- [Brief]
Wherever "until" occurs in the entries, copy the line that holds it.

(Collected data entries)
────
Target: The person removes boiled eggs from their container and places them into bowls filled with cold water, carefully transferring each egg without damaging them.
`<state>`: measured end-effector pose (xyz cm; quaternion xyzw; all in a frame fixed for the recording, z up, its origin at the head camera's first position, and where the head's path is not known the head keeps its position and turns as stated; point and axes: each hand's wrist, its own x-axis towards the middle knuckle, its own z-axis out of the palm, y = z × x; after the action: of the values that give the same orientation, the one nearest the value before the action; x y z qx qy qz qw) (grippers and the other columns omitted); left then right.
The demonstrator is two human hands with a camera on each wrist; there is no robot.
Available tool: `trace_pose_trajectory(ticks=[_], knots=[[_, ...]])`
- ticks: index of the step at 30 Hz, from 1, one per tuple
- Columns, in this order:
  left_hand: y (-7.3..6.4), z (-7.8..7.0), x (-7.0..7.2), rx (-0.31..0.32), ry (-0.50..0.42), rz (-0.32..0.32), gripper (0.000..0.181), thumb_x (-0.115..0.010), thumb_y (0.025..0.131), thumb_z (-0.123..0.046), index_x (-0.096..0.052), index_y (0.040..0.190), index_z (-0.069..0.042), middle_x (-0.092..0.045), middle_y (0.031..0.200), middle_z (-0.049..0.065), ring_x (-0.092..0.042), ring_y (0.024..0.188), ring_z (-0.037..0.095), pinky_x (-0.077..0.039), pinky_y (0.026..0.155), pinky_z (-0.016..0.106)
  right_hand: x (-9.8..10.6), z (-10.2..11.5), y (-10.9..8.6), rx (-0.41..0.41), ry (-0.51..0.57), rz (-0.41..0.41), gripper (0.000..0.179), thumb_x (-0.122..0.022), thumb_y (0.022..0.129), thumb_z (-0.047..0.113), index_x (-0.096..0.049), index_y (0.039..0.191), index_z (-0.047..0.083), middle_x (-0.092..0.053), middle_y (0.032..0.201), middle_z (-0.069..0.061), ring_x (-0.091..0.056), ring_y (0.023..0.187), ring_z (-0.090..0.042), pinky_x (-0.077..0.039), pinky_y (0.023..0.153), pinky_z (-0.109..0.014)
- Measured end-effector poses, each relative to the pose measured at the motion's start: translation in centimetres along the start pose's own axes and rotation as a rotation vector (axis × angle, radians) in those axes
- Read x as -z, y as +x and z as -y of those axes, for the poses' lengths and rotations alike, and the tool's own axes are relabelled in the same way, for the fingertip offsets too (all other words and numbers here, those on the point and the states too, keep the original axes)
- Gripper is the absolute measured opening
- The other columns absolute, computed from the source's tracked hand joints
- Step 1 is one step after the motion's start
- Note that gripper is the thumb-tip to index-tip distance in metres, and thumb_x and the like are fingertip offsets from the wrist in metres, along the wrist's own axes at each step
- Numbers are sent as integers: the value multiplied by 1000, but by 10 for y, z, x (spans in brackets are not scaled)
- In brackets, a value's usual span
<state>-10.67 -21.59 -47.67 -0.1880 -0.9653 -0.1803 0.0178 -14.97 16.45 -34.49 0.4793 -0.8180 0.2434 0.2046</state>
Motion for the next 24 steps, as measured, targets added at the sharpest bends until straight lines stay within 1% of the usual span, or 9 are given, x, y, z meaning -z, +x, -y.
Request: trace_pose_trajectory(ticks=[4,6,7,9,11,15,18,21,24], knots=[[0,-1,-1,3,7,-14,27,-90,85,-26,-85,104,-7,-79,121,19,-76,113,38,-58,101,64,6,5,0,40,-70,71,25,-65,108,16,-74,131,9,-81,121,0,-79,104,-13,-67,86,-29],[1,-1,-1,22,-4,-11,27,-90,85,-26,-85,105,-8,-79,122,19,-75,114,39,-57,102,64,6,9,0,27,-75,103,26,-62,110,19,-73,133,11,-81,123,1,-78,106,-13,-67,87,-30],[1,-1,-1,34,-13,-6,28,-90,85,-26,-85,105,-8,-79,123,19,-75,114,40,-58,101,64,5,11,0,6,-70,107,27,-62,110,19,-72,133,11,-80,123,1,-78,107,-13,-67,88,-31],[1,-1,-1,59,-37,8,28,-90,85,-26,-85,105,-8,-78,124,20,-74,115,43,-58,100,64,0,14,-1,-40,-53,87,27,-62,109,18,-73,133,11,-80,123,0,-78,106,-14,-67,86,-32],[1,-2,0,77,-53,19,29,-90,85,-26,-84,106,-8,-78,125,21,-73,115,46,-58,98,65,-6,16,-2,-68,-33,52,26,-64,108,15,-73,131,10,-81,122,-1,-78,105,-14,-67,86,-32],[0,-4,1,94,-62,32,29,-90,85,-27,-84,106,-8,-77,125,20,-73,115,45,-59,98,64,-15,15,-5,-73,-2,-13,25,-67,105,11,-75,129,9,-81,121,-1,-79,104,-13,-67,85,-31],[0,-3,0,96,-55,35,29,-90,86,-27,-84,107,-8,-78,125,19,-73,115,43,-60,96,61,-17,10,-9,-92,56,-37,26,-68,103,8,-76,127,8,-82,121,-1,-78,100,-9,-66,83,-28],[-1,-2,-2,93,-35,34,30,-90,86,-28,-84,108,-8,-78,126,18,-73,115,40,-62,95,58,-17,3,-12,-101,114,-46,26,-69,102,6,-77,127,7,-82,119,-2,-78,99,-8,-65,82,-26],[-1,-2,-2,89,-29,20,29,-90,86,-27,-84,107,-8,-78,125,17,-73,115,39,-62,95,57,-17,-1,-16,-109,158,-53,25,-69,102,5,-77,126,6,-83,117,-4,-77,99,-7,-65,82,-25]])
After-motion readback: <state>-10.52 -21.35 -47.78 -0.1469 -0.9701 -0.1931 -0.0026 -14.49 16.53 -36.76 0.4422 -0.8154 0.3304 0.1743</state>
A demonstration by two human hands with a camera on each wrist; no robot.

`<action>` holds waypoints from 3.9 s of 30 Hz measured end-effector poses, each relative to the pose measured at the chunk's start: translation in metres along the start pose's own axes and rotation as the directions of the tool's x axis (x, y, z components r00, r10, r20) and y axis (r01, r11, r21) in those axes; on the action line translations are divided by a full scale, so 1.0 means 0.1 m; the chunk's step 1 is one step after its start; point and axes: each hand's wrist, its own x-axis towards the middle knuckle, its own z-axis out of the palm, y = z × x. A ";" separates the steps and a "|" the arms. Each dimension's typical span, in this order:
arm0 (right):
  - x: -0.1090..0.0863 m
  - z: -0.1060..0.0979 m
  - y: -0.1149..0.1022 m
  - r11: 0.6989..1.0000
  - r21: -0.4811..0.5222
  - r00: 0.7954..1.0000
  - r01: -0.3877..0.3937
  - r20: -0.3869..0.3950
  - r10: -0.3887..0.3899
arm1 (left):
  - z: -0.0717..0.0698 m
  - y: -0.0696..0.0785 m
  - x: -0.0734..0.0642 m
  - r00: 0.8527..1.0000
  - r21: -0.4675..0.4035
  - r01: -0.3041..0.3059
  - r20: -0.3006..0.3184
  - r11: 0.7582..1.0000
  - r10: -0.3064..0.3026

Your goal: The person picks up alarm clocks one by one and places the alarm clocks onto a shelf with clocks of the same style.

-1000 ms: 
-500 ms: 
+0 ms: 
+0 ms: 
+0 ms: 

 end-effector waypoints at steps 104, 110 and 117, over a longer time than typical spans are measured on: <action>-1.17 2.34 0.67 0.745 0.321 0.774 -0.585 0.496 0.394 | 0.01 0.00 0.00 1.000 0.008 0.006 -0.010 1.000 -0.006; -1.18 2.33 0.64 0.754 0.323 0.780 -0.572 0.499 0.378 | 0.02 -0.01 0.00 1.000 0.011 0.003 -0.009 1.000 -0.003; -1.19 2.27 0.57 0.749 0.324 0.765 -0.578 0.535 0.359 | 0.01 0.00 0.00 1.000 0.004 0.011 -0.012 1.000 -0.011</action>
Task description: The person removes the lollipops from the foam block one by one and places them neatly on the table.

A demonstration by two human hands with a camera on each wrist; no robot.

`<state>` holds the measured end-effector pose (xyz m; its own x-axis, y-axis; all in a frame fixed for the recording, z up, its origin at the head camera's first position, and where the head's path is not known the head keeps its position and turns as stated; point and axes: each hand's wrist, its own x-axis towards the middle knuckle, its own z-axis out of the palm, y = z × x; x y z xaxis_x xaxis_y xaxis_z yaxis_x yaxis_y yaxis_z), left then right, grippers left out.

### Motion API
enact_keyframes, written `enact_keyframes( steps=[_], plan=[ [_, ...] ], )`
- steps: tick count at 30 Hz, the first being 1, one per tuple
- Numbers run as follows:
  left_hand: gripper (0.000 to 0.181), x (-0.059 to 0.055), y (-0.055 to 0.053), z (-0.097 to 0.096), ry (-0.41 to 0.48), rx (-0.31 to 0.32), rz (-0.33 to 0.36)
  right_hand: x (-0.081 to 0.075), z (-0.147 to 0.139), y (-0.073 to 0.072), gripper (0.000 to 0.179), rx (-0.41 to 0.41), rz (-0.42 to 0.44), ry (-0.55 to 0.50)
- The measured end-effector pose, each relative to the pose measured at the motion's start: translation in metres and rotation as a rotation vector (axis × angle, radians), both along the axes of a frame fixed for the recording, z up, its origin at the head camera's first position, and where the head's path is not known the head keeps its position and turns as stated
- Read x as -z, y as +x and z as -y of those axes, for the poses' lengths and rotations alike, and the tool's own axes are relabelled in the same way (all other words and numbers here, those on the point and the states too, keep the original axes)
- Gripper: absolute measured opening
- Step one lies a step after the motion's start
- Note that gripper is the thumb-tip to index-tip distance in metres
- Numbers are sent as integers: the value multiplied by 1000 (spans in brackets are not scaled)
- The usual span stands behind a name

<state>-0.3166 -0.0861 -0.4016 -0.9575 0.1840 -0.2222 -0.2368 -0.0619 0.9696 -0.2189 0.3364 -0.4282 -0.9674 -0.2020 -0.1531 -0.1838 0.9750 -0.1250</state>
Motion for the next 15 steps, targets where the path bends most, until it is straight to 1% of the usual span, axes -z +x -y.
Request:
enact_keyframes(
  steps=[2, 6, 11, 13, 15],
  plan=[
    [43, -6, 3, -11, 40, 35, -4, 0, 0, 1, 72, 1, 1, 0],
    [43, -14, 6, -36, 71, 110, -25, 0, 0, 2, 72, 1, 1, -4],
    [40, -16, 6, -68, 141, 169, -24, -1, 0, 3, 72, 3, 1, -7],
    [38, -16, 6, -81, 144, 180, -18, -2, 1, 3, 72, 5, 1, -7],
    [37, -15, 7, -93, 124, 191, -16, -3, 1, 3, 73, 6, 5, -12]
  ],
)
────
- [Problem solution]
Motion for the next 24 steps, as measured, targets added at the sharpest bends until straight lines stay within 1% of the usual span, or 9 are given, x, y, z meaning -z, +x, -y.
Motion for the next 15 steps, targets where the path bends most, until it is straight to 1% of the usual span, axes -z +x -y.

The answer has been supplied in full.